Elle et lui. Une actrice, un acteur. Pooneh Hajimohammadi et Felipe Castro. Elle est d’Iran, lui de Genève. Mais parlons plutôt d’harmonie, de douceur, de plaisir. Celui de les voir, d’abord. De les contempler. Un jeu naturel, minimaliste, sans excès. Cet art d’être parfaitement justes, à leur place. Le film leur doit énormément, et affirmer l’inverse serait mentir. Et la direction d’acteurs de Romed Wyder leur rend justice. En cela, «Une histoire provisoire», exercice à son tour minimaliste qui ne cherche pas à expliquer tout ce qu’on voit, au contraire de tant de films à sujet qui s’ingénient à démontrer, dénoncer, moraliser le monde, est en accord avec ses intentions.
Malgré les difficultés qui ont barré la route au film, qui a bien failli ne jamais se faire – mais Romed est resté stoïque, ce qui ne nous étonne guère lorsqu’on le connaît un peu –, le métrage a acquis une certaine sérénité, se détachant à son tour des contingences du monde. Ce huis-clos n’a pas de résonance ni de justification dans l’actualité immédiate. Et son apparente intemporalité est paradoxalement un atout. Car le film devient dès lors pure observation et n’est que cela. Il n’y a pas ici d’instance extérieure venant menacer le calme intérieur, le perturber ou le détruire. Un joli moment.
Note: **
«(Im)mortels», au-delà des clichés et du reste

Une force brute émane avec beaucoup de délicatesse dans ce documentaire réalisé par Lila Ribi sur sa grand-mère et applaudi aux dernières Journées de Soleure. Approchant le centenaire, la vieille dame ne tergiverse pas avec l’au-delà. Qu’y a-t-il pour elle après la mort? «Rien», assène l’aïeule avec un détachement émotionnel qui arrondit peu les angles de fuite habituels.
Et d’expliquer comment, jadis, elle a cru un peu en un dieu. Plus maintenant. Alors la cinéaste mène l’enquête, consulte, entre autres spécialistes, le neurologue Lukas Imbach, ou Erich Dudoit, psychologue spécialisé dans l’accompagnement des mourants.

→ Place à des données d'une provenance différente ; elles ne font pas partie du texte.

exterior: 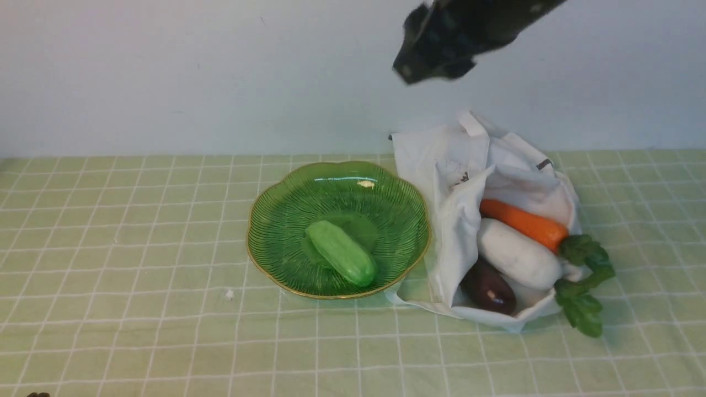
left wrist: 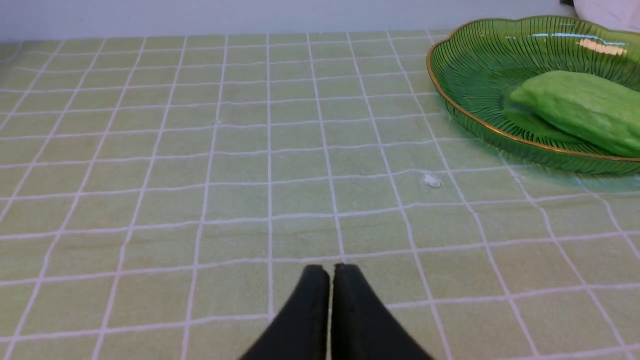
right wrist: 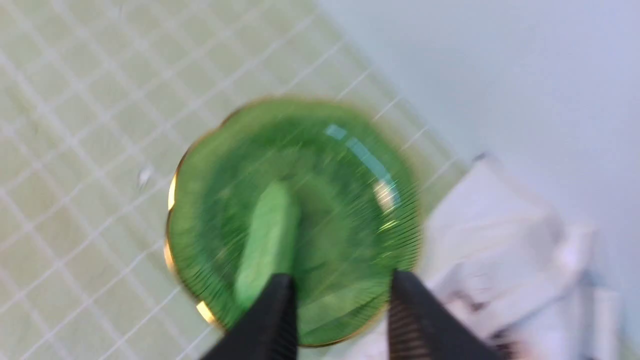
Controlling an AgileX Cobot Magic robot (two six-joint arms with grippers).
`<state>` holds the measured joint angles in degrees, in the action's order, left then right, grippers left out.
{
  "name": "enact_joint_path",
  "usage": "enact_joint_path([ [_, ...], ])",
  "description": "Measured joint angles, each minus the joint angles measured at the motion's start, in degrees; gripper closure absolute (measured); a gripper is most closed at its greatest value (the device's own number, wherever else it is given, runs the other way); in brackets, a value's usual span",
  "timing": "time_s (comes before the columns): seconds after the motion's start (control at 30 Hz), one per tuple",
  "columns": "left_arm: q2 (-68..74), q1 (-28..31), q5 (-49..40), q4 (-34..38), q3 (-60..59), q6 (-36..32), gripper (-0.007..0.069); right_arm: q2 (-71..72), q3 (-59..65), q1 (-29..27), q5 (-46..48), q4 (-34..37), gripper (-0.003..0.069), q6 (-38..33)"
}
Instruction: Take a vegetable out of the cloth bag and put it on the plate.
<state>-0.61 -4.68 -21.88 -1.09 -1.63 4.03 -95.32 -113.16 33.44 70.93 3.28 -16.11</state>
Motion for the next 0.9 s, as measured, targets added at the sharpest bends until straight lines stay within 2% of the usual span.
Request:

Décidée à explorer toutes les pistes, Lila parle avec Hervé, un jeune atteint d’un cancer, Paulette, une veuve, et d’autres ayant côtoyé la grande Faucheuse. Pendant ce temps-là, sa chère Greti poursuit son voyage vers sa conclusion inéluctable. La dignité des êtres submerge ici, retient plus que le minimalisme de la mise en scène, l’économie de moyens. Une expérience.